EXERCISE BRIEF ▸ Copy nothing but the lines below running from the line containing "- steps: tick" through the line containing "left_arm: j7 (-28", both end lines included.

******

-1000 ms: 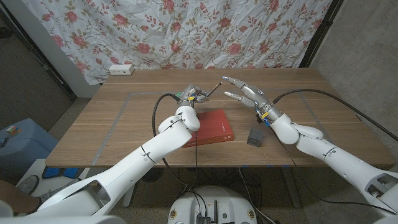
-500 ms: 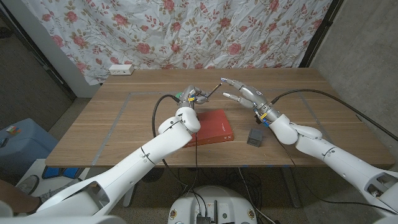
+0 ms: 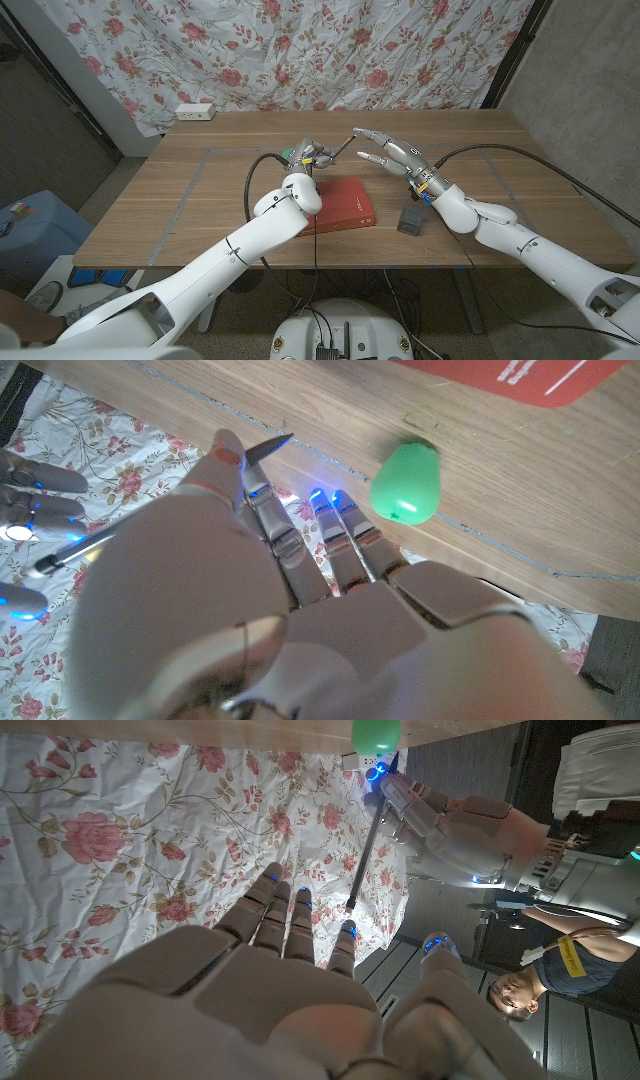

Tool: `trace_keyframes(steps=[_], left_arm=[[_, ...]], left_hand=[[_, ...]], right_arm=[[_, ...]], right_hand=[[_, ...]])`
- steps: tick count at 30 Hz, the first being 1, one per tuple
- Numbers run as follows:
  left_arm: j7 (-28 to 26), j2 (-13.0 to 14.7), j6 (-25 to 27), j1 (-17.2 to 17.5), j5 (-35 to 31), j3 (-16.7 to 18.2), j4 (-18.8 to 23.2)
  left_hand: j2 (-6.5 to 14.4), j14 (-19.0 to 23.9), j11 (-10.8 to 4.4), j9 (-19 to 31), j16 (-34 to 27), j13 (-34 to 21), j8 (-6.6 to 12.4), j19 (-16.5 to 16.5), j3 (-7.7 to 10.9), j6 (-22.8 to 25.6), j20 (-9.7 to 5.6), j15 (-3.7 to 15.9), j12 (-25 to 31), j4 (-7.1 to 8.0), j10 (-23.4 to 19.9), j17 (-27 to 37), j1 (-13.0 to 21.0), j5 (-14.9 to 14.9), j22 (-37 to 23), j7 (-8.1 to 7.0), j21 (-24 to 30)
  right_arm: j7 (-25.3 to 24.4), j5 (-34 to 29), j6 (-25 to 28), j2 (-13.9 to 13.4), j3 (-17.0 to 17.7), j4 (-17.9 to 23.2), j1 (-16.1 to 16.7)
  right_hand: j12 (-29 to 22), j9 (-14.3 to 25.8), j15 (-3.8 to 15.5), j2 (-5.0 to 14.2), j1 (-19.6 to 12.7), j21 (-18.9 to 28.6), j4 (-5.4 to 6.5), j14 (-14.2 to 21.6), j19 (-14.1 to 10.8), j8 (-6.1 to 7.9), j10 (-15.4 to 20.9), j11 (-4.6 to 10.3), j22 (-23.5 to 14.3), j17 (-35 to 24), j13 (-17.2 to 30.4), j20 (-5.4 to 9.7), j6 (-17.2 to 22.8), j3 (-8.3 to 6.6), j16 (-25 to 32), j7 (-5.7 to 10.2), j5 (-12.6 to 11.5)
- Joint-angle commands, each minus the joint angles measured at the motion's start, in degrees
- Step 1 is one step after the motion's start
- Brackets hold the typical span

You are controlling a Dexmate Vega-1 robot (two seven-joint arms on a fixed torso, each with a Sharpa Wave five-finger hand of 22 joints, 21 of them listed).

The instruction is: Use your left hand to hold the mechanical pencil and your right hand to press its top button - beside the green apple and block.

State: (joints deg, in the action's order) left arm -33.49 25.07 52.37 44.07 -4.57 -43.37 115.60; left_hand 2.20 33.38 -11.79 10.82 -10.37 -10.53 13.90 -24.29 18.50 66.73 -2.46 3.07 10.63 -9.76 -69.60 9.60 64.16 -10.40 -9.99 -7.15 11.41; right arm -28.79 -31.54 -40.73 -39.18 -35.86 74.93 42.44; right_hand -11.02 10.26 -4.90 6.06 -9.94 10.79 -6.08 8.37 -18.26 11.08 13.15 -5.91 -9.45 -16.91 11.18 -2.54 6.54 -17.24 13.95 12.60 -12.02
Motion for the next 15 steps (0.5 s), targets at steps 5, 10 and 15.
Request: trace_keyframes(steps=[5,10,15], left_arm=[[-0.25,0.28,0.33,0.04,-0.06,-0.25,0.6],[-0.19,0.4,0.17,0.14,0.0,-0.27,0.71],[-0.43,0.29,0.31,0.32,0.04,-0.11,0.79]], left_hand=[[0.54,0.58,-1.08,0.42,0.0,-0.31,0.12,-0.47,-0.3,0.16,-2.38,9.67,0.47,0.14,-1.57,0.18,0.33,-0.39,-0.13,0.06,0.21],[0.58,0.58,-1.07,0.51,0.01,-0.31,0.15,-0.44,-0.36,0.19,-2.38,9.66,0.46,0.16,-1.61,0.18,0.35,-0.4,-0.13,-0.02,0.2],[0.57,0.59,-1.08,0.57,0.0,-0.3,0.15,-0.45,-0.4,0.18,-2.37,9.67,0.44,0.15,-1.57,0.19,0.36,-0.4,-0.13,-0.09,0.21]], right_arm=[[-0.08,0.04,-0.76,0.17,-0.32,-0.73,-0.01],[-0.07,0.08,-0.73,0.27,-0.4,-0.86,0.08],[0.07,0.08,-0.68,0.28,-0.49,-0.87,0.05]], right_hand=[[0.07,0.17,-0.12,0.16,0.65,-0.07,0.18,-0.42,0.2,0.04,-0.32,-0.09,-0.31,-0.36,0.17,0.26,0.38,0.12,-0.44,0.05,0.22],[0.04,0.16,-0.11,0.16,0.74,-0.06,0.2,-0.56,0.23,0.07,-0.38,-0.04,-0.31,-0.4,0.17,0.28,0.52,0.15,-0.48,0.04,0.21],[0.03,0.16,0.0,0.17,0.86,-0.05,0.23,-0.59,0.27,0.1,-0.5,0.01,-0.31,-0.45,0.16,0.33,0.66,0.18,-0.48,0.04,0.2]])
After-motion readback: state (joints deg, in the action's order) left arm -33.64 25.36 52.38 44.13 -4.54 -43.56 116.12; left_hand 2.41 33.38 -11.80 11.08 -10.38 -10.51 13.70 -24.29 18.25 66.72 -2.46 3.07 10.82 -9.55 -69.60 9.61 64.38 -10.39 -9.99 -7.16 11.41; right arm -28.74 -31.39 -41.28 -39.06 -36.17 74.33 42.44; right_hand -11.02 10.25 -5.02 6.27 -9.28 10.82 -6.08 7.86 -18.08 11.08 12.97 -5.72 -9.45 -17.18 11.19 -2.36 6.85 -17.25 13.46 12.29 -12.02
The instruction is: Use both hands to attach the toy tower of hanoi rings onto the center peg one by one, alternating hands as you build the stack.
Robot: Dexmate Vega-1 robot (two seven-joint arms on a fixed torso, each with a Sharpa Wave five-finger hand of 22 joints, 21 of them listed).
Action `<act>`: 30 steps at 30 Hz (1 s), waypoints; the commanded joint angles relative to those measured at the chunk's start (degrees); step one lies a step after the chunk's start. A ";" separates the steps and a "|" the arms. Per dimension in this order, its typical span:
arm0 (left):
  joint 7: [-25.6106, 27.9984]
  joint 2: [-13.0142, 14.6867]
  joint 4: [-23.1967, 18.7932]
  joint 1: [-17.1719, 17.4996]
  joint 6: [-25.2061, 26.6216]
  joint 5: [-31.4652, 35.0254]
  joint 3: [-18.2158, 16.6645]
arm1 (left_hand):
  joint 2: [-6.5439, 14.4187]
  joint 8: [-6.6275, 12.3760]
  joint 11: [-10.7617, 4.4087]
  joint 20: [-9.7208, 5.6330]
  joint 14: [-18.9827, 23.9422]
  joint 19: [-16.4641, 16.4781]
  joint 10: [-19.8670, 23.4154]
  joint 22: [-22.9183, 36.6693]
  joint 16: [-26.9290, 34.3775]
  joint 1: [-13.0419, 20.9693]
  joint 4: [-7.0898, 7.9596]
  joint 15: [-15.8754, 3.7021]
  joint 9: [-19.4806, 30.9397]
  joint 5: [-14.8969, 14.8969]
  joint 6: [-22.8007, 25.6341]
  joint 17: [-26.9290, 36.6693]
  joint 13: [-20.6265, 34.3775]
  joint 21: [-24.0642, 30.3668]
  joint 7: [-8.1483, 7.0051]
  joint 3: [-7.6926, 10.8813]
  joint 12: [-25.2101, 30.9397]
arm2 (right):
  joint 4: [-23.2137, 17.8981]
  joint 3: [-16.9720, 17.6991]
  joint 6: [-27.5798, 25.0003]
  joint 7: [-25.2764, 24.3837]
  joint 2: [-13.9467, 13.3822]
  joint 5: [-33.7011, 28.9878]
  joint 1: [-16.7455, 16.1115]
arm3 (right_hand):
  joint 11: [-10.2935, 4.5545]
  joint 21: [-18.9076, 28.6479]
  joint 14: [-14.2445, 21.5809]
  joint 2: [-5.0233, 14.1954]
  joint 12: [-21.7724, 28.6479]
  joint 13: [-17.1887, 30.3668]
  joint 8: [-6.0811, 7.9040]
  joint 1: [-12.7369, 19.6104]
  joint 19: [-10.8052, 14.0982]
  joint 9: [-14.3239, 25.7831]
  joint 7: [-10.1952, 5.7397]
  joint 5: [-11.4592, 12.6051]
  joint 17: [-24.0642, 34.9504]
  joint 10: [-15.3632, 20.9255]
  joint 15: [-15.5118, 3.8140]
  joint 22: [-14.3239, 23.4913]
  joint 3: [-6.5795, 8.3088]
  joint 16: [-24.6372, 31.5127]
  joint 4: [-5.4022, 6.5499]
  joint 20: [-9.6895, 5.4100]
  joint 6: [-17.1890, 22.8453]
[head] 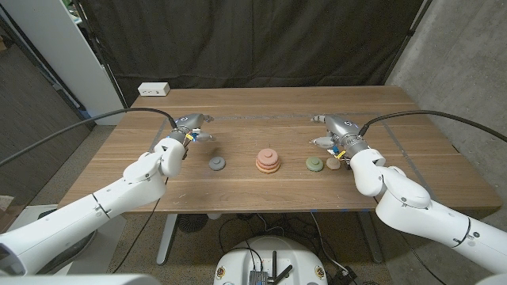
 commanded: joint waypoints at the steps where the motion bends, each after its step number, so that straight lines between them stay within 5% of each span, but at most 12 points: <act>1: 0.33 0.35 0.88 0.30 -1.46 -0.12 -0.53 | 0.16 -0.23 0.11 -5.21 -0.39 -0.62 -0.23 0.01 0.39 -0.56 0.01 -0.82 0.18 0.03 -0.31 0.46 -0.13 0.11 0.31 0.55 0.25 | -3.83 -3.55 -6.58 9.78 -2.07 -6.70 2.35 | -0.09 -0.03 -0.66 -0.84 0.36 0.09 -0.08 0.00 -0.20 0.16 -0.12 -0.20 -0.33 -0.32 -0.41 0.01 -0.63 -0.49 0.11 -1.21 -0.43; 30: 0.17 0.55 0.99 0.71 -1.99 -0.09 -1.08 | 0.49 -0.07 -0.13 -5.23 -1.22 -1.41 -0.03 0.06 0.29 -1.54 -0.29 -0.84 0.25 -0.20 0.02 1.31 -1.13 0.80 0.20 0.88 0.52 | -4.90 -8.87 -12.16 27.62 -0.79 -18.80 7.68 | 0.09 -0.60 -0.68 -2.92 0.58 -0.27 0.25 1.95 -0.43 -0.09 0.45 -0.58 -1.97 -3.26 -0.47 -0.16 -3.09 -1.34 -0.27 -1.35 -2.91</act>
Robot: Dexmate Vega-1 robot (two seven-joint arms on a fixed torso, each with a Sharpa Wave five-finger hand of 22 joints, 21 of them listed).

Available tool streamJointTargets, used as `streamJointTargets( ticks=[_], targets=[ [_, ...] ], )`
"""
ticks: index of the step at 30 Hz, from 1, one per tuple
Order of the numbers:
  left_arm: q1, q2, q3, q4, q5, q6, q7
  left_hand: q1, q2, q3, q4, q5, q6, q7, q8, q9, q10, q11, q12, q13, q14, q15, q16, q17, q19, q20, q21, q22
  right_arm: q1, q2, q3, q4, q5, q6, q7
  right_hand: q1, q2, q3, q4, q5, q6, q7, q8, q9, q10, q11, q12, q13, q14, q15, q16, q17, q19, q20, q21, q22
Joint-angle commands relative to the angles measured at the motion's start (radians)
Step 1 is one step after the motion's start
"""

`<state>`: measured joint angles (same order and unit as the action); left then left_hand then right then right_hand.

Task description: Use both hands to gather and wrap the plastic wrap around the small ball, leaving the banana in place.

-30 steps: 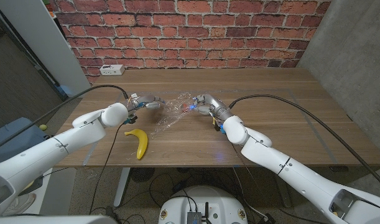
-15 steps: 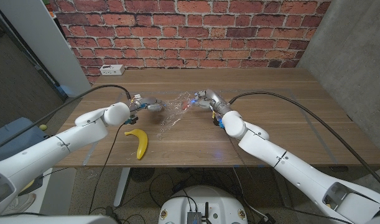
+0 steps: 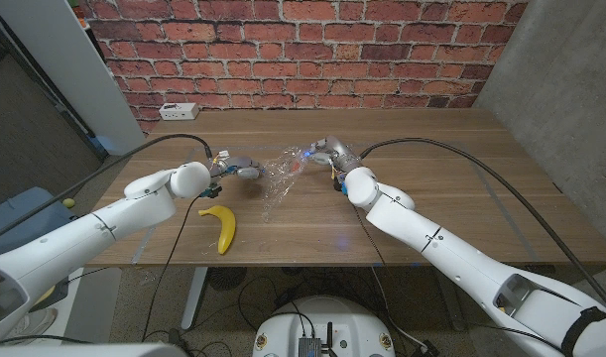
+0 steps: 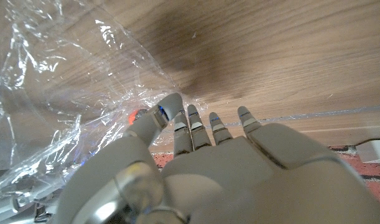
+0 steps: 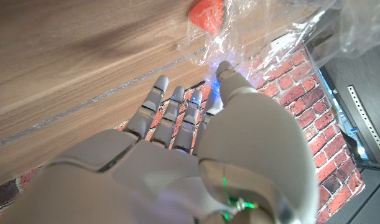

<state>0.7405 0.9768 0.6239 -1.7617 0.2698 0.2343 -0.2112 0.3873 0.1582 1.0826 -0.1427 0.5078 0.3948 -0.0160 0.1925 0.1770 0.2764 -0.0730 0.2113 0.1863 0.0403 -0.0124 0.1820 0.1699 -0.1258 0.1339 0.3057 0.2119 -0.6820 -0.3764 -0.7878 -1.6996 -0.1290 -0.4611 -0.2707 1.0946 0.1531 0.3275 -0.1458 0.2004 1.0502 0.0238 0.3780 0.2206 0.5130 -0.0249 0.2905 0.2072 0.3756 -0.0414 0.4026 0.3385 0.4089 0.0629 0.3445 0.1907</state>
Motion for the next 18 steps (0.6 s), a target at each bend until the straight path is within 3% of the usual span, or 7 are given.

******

RESULT OF THE TASK ▸
- steps: tick count at 30 Hz, the first being 1, one per tuple
- Numbers run as follows:
  left_arm: j7 (-28 to 26), j2 (-13.0 to 14.7), j6 (-25 to 27), j1 (-17.2 to 17.5), j5 (-35 to 31), j3 (-16.7 to 18.2), j4 (-18.8 to 23.2)

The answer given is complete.